REQUIREMENT – Working from the records below, repeat exactly the lines starting at the line that contains "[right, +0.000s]" and ending at the line that contains "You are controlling", inclusive.

--- DATA FOR PROCESSING ---

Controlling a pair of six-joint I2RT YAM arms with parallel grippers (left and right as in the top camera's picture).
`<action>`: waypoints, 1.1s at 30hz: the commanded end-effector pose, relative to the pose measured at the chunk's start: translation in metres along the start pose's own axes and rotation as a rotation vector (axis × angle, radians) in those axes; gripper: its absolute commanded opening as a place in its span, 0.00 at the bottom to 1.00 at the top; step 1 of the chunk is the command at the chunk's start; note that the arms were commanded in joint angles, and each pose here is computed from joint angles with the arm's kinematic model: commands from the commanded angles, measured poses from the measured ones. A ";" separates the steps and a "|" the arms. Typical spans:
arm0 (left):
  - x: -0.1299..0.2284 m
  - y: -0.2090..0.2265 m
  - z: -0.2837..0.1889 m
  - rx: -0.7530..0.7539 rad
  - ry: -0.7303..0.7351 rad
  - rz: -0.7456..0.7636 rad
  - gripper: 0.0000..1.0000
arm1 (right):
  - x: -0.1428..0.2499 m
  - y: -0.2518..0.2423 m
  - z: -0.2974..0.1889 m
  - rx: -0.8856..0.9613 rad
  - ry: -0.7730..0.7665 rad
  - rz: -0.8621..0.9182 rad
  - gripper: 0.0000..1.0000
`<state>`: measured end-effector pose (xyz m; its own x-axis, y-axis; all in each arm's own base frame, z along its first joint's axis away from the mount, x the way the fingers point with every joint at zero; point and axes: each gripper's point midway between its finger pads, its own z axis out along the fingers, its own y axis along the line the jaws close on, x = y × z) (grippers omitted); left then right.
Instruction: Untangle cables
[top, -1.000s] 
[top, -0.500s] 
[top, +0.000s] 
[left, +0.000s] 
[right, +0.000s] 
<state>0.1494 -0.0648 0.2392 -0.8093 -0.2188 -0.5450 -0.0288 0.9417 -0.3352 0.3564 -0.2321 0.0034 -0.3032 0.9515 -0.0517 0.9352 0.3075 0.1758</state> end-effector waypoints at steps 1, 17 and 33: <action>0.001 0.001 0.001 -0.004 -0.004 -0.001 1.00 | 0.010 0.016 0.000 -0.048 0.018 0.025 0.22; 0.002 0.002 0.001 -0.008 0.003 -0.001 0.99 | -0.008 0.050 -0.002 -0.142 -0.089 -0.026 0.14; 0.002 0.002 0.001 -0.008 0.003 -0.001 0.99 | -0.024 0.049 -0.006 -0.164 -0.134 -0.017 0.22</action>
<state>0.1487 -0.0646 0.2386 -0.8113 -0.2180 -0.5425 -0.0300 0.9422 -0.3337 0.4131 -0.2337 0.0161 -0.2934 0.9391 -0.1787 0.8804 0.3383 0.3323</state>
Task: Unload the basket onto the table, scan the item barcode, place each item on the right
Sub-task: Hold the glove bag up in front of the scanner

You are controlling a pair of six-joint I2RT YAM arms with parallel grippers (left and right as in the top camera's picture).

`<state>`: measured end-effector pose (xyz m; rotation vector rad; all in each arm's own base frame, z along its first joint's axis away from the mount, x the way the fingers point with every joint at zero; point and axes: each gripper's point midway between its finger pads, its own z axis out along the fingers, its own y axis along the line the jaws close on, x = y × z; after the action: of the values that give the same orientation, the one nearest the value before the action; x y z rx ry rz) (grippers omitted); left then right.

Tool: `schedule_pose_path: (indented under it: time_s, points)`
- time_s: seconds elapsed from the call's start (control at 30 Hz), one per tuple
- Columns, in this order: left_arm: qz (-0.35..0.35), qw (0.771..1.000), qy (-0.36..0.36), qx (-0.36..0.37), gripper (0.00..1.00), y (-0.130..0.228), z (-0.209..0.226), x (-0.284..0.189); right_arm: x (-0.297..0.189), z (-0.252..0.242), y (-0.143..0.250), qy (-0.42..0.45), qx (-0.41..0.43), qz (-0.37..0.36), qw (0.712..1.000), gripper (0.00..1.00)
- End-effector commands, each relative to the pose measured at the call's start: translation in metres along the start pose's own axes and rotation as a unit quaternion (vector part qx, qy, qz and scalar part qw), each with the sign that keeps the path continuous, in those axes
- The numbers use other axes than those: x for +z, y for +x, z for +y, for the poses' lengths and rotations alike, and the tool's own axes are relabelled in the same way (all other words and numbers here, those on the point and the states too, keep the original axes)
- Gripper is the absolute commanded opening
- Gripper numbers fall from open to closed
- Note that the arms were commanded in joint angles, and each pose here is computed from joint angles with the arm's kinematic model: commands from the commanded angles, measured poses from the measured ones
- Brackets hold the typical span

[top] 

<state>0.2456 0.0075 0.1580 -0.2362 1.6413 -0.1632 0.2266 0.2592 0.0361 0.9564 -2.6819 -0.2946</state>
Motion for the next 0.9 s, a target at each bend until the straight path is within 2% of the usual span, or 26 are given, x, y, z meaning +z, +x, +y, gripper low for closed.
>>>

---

SOLUTION TO THIS TASK –
[right, +0.000s] 
<state>0.1494 -0.0648 0.2392 -0.8093 -0.2188 -0.5450 -0.0288 0.9417 -0.3352 0.3564 -0.2321 0.0034 -0.3032 0.9515 -0.0517 0.9352 0.3075 0.1758</state> end-effector waypoints at steps 1, 17 and 33: <action>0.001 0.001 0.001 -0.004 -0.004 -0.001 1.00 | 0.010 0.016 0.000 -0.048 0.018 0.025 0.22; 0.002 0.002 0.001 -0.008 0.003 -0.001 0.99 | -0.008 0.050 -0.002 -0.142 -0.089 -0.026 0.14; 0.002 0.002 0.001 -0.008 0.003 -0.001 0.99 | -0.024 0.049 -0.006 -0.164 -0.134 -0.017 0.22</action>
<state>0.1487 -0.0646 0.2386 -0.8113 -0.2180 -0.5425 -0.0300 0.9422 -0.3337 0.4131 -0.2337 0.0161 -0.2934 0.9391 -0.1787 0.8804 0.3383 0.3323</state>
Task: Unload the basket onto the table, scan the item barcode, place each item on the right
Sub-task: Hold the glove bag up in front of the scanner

You are controlling a pair of six-joint I2RT YAM arms with parallel grippers (left and right as in the top camera's picture).

What is written here forms the complete answer.